* _Work request_:
Find the word "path" in the records below. List each line containing it.

[Entries taken from a collection]
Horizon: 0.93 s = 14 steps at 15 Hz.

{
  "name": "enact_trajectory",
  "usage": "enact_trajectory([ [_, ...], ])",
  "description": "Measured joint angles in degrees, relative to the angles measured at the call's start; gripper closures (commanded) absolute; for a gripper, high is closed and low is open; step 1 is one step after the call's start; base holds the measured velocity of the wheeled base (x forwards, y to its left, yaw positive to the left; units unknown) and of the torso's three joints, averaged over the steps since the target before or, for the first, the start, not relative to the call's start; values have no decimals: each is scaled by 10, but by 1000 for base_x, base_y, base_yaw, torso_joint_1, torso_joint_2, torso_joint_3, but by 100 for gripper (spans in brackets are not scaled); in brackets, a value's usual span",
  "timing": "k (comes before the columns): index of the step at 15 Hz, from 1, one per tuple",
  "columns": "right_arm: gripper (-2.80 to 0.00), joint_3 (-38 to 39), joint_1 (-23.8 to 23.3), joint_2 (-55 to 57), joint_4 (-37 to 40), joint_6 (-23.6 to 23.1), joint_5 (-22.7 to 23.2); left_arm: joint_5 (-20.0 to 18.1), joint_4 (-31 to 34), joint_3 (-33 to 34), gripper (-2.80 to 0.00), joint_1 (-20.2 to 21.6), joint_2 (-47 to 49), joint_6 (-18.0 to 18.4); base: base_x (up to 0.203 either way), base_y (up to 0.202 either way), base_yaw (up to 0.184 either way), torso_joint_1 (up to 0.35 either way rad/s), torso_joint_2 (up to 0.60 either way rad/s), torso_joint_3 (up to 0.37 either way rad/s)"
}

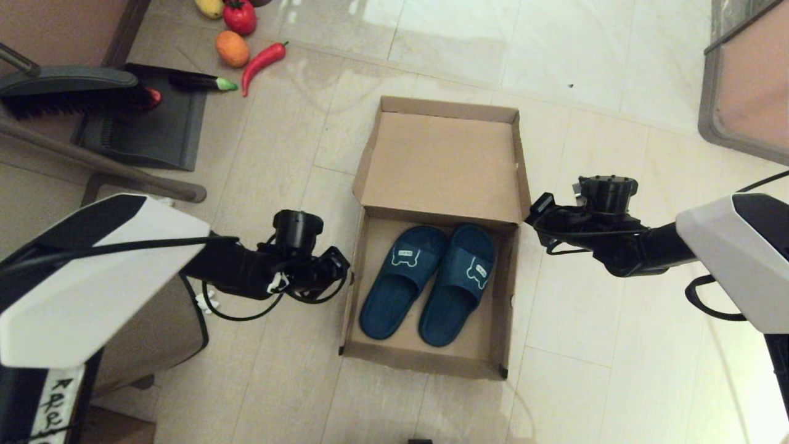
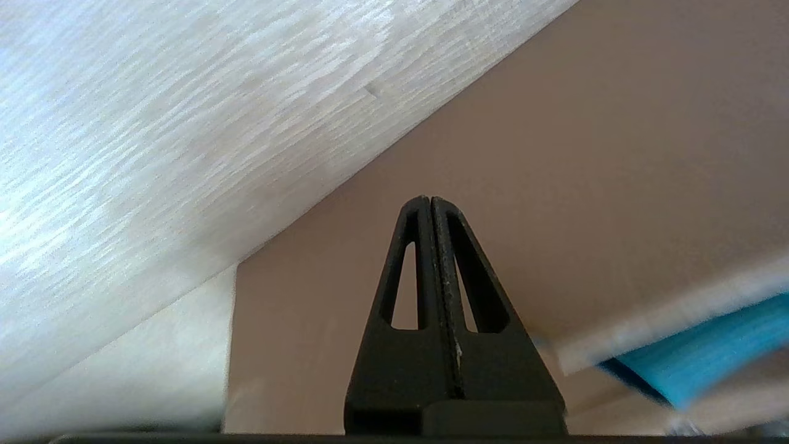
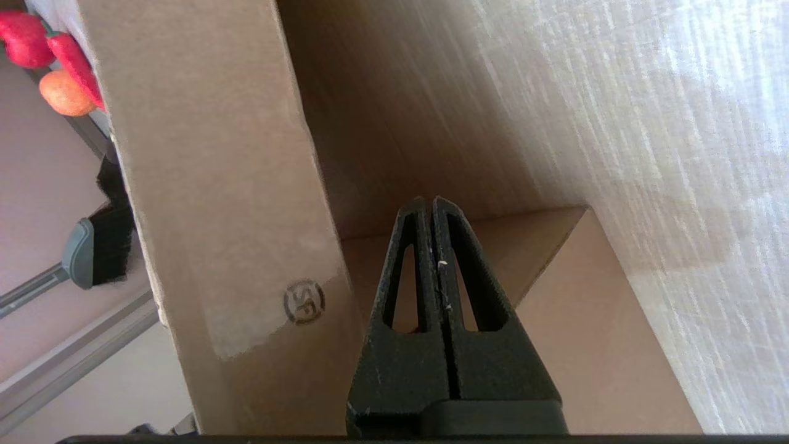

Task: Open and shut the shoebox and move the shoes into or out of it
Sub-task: Close the shoe box

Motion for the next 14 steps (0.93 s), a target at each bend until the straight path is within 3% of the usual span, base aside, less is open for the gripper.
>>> enact_trajectory([
  [5, 0, -14, 7, 20, 6, 0, 0, 6, 6, -15, 0, -19, 45, -2, 0, 0, 0, 0, 0, 0],
  [10, 0, 9, 6, 26, 1, -1, -4, 8, 5, 30, 0, -38, 33, -27, 0, 0, 0, 0, 0, 0],
  [14, 0, 70, 6, 10, -11, -2, -4, 31, 4, 66, 0, -44, 14, -47, 0, 0, 0, 0, 0, 0],
])
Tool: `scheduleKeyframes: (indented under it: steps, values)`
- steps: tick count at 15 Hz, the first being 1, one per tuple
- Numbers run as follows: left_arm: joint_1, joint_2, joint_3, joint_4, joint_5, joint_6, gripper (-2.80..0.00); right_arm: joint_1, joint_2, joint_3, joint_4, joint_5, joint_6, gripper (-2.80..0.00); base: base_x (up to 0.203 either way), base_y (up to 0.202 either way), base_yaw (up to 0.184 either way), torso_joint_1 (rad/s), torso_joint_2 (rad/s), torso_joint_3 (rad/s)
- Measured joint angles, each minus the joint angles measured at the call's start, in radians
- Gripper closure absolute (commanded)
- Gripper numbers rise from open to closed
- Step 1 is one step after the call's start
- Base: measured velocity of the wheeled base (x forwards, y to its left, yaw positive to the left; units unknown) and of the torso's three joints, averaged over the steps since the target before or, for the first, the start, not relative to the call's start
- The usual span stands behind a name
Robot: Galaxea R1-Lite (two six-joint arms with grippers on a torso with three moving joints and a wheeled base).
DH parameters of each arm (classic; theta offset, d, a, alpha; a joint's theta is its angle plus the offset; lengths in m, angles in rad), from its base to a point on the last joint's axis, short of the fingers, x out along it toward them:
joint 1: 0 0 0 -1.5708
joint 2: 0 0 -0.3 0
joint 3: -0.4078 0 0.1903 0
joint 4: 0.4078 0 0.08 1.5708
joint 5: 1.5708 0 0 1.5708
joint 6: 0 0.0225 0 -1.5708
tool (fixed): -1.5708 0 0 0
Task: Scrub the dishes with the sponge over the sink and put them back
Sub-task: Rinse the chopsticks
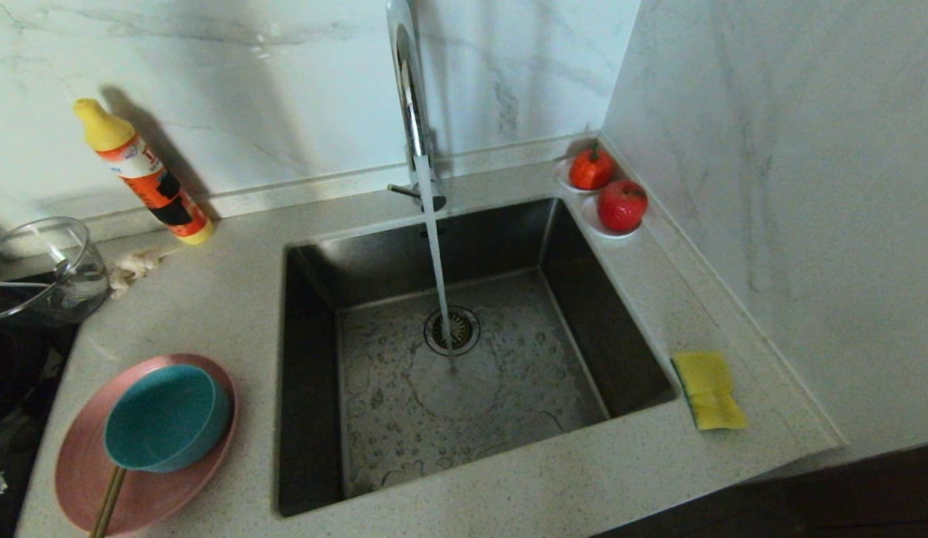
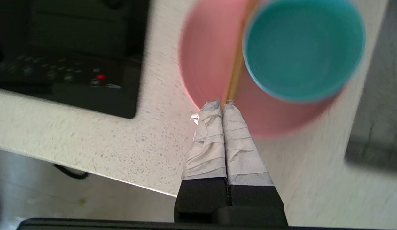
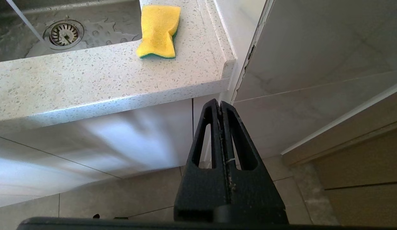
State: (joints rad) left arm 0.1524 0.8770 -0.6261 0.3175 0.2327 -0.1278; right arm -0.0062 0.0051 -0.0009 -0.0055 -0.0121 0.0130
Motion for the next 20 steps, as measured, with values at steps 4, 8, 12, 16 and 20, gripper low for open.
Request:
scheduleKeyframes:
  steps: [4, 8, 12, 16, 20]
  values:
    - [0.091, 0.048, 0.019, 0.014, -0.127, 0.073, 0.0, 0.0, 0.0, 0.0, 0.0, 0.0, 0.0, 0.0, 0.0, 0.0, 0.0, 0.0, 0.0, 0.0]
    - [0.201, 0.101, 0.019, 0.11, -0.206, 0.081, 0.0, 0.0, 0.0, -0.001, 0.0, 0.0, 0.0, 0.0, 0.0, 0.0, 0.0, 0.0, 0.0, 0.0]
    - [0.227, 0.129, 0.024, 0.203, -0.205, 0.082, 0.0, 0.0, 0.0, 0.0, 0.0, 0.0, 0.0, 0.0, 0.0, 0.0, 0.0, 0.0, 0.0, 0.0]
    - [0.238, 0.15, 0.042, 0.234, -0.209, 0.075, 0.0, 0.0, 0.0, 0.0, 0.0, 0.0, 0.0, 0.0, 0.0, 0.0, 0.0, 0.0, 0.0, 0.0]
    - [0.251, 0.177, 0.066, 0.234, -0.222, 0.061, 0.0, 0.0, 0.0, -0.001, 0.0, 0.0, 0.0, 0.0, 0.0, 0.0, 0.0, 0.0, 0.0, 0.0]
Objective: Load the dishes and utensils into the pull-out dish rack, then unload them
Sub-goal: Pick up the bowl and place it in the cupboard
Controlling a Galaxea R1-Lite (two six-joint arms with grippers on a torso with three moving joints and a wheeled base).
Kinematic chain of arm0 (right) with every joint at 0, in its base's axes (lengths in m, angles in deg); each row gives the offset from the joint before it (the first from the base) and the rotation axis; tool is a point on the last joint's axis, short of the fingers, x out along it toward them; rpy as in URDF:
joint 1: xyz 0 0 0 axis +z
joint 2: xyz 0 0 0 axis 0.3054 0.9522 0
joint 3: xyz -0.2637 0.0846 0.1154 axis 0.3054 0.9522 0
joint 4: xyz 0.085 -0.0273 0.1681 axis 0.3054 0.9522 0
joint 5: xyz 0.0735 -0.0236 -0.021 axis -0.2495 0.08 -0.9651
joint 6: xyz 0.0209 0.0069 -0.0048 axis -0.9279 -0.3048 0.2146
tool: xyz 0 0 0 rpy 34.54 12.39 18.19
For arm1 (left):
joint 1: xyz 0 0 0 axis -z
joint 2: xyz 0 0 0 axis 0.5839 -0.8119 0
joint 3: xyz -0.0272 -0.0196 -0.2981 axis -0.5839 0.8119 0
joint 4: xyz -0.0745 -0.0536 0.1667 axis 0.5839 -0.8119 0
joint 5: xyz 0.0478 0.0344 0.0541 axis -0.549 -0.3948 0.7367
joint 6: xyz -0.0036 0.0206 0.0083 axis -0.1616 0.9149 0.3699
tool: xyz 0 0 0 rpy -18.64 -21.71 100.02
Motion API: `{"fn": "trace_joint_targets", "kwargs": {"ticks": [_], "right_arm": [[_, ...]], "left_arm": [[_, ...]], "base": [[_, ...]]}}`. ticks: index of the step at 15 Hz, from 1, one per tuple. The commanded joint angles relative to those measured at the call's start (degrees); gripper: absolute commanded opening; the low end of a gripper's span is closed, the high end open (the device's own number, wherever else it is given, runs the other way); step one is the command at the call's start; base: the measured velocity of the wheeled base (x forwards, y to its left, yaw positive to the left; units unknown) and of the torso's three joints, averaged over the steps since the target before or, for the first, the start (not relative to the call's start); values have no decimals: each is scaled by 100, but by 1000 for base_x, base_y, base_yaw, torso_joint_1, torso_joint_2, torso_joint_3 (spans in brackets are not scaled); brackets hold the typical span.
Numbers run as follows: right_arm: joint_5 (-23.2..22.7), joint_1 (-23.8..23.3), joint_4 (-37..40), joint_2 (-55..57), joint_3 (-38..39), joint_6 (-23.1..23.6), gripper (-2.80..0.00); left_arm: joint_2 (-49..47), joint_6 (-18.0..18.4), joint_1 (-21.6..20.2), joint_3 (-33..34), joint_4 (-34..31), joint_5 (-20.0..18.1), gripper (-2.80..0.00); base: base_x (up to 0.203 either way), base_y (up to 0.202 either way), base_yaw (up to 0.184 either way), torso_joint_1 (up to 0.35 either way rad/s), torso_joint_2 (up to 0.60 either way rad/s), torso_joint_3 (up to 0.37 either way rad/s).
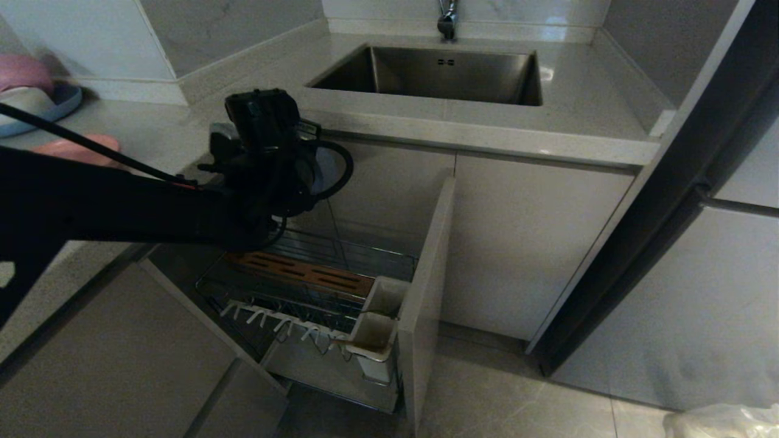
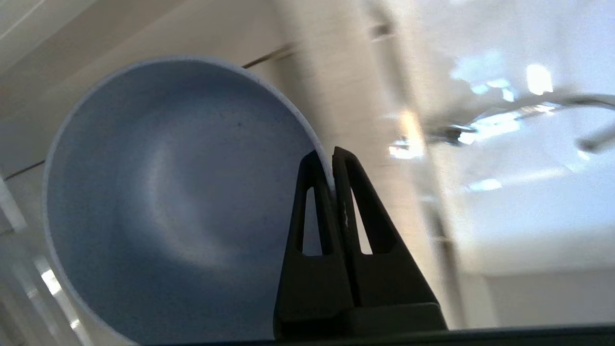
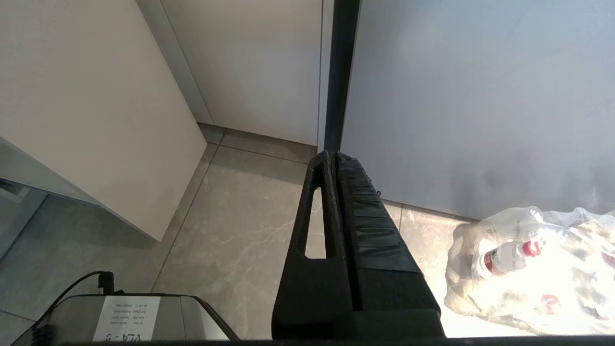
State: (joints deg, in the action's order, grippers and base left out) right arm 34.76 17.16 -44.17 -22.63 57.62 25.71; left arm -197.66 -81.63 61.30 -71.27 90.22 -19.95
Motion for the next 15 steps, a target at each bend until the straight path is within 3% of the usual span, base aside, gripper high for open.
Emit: {"fn": "trace_joint_targets", "kwargs": {"ticks": [1, 5, 15], "right_arm": [[-2, 9, 6, 0, -1, 6, -280], [-2, 1, 6, 0, -1, -2, -280], [-2, 1, 6, 0, -1, 5, -280]], "left_arm": [[-362, -202, 37, 24, 31, 159, -280], [-665, -710, 110, 193, 33, 327, -280], [-1403, -1398, 44, 248, 80, 367, -280]], "base": [[0, 0, 0, 0, 0, 0], [0, 0, 0, 0, 0, 0], [0, 0, 0, 0, 0, 0]]}}
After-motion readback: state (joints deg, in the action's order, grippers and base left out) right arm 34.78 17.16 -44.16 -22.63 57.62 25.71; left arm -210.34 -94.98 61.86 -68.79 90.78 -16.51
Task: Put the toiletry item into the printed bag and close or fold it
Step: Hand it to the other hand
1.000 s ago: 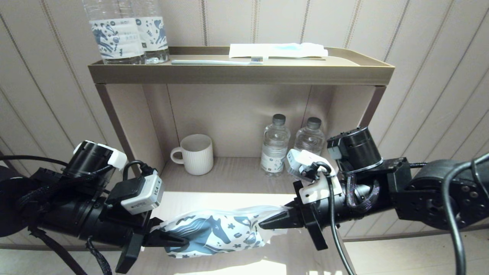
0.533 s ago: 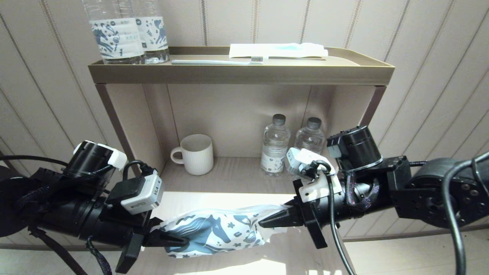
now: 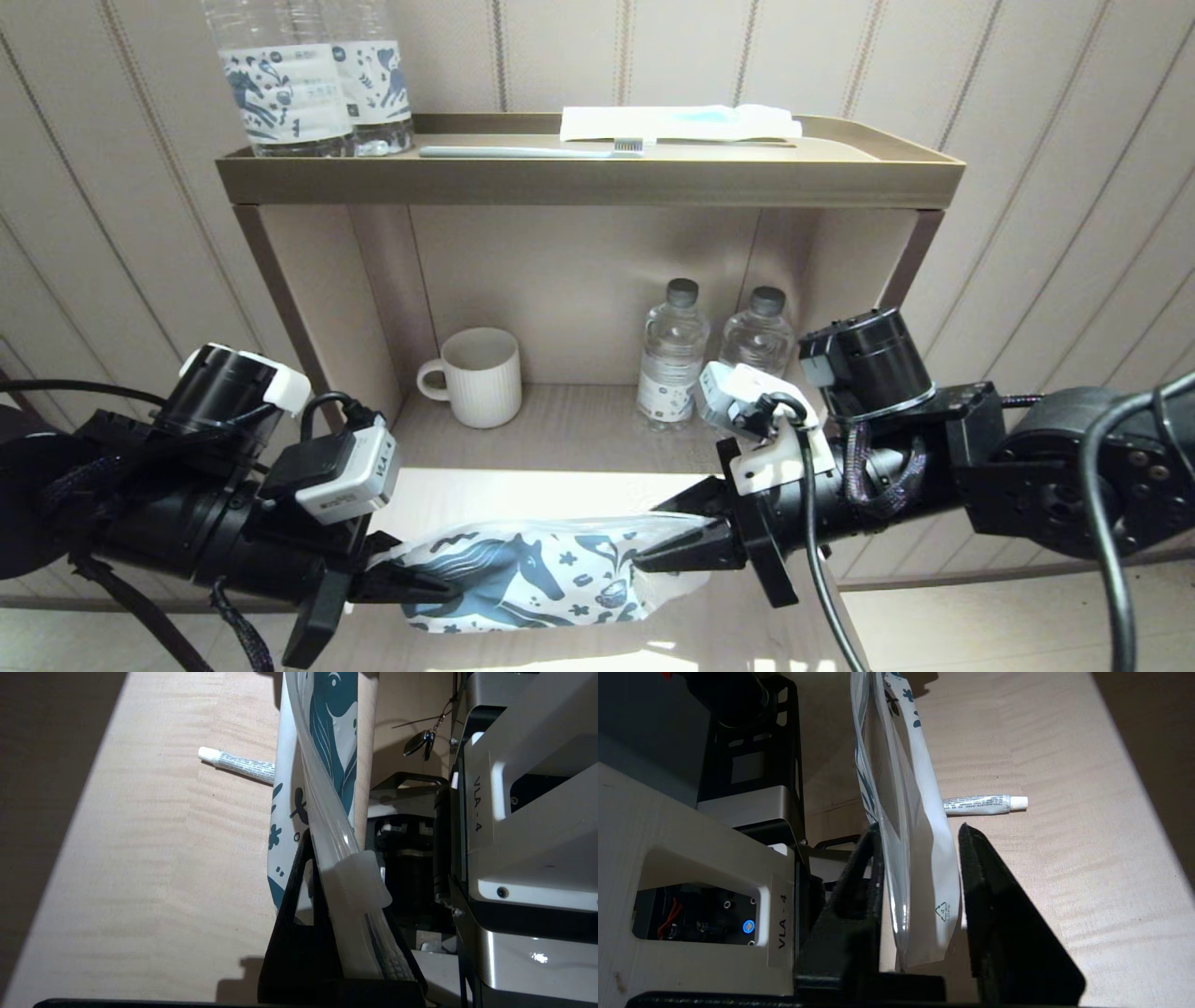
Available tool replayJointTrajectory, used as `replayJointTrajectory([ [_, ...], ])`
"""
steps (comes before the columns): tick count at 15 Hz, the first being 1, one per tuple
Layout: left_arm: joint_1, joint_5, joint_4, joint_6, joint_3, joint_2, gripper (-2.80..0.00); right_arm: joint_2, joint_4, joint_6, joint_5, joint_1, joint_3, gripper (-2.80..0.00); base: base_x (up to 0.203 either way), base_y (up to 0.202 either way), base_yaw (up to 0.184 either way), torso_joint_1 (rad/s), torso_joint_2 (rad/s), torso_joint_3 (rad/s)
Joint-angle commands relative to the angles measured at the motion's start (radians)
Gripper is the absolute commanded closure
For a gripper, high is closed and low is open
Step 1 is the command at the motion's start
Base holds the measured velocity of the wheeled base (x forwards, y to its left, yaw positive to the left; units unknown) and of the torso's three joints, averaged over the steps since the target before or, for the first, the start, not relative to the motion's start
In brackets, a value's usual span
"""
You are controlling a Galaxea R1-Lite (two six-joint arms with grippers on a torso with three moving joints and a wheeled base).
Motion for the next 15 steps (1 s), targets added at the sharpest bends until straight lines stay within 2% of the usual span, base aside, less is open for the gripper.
replayJointTrajectory([
  [1,0.001,-0.005,0.002,0.005,0.001,0.001,0.0,-0.005,-0.002,-0.004,0.005,-0.007,-0.002,-2.8,0.0,0.0,0.0,0.0,0.0,0.0],
  [5,-0.015,-0.005,0.007,0.005,-0.006,0.024,0.0,-0.054,0.002,0.001,0.006,-0.012,-0.013,-2.8,0.0,0.0,0.0,0.0,0.0,0.0],
  [8,-0.034,-0.006,0.006,-0.013,-0.02,0.046,0.0,-0.07,-0.005,0.04,0.006,-0.008,-0.016,-2.8,0.0,0.0,0.0,0.0,0.0,0.0],
  [12,-0.038,-0.006,0.0,-0.194,-0.067,0.021,0.0,-0.061,-0.005,0.108,-0.006,-0.011,-0.051,-2.8,0.0,0.0,0.0,0.0,0.0,0.0],
  [14,-0.024,0.001,-0.002,-0.21,-0.071,-0.013,0.0,-0.058,-0.004,0.153,-0.095,-0.005,-0.072,-2.8,0.0,0.0,0.0,0.0,0.0,0.0],
  [15,-0.012,0.031,-0.002,-0.212,-0.071,-0.021,0.0,-0.048,0.0,0.18,-0.155,0.0,-0.093,-2.8,0.0,0.0,0.0,0.0,0.0,0.0],
])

* _Answer_:
Motion for the next 14 steps (0.93 s), a target at each bend until the straight path is within 3% of the usual span, base aside, less is open for the gripper.
Motion for the next 15 steps, a target at each bend until the straight path is within 3% of the usual span, base aside, gripper high for open.

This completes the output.